Dadas las condiciones actuales, el camino más eficaz no es acudir a las proclamas inflamadas, los proyectos generales de salvación o las confrontaciones extemporáneas, sino emprender la búsqueda de oportunidades concretas para ampliar los espacios de libertad e independencia en la isla, aunque al principio sean muy reducidos.

Es urgente, por ejemplo, centrar la denuncia y la presión hacia concesiones específicas, que sean fácilmente definidas y concretadas -como, por ejemplo, la liberación de presos políticos-, y que puedan convertirse en sólidas cuñas dentro de las corroídas paredes del régimen.

No se puede descartar que, para afianzar su nervioso poder, Castro 2 (solo o en conjunto con su convaleciente hermano) se incline por una mayor represión y control. Difícilmente, sin embargo, podrá sostenerlos por mucho tiempo: la simple erosión del tinglado personalista hará imposible la tarea.

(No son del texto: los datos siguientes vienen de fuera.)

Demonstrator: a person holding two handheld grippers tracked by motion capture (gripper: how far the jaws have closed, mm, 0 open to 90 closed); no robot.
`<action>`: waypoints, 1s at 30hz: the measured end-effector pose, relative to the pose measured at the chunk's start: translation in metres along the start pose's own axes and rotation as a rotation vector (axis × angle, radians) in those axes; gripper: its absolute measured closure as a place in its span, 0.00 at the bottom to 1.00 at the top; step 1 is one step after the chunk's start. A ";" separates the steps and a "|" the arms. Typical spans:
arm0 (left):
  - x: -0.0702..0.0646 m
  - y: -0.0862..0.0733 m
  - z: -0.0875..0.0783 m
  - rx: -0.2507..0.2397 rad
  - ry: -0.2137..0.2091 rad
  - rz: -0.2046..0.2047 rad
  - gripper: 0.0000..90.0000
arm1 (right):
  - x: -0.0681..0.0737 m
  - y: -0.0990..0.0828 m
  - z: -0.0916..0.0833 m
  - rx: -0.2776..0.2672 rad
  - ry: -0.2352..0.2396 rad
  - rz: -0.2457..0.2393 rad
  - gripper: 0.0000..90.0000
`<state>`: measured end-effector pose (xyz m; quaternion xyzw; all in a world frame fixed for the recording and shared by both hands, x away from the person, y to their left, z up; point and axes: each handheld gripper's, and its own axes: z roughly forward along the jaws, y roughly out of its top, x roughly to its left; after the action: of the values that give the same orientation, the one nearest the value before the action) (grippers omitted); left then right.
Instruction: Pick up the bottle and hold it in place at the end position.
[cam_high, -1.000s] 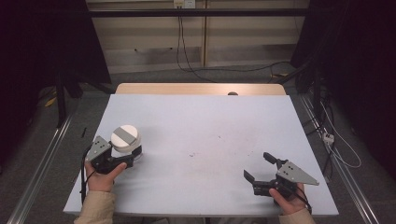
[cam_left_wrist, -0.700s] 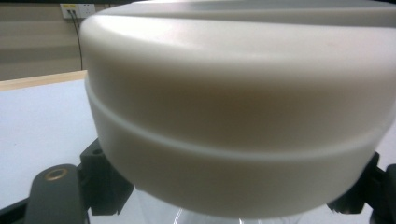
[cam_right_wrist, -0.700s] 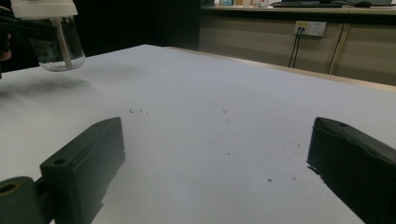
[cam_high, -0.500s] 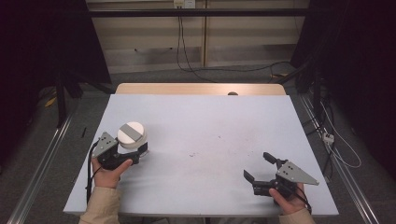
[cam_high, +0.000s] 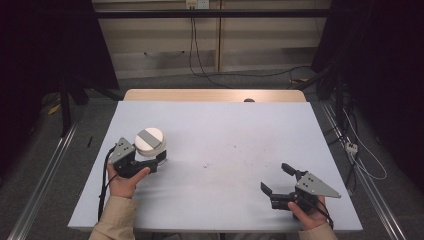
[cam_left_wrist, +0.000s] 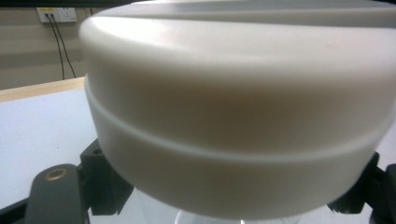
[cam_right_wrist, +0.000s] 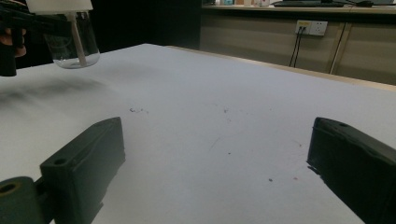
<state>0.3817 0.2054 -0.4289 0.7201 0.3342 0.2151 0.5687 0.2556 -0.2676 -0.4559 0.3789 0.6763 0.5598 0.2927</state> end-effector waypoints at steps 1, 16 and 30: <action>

Pero es factible también que, por una necesidad ineludible de oxigenar la cámara cerrada del Estado, se vea forzado a una apertura controlada, que pueda ser aprovechada para ir ocupando espacios desde la periferia del sistema, de forma primero lenta, pero luego más rápida y, quizá, irreversible.

Nada garantiza el éxito. Pero hacía mucho tiempo que la posibilidad de alcanzarlo no estaba tan cerca.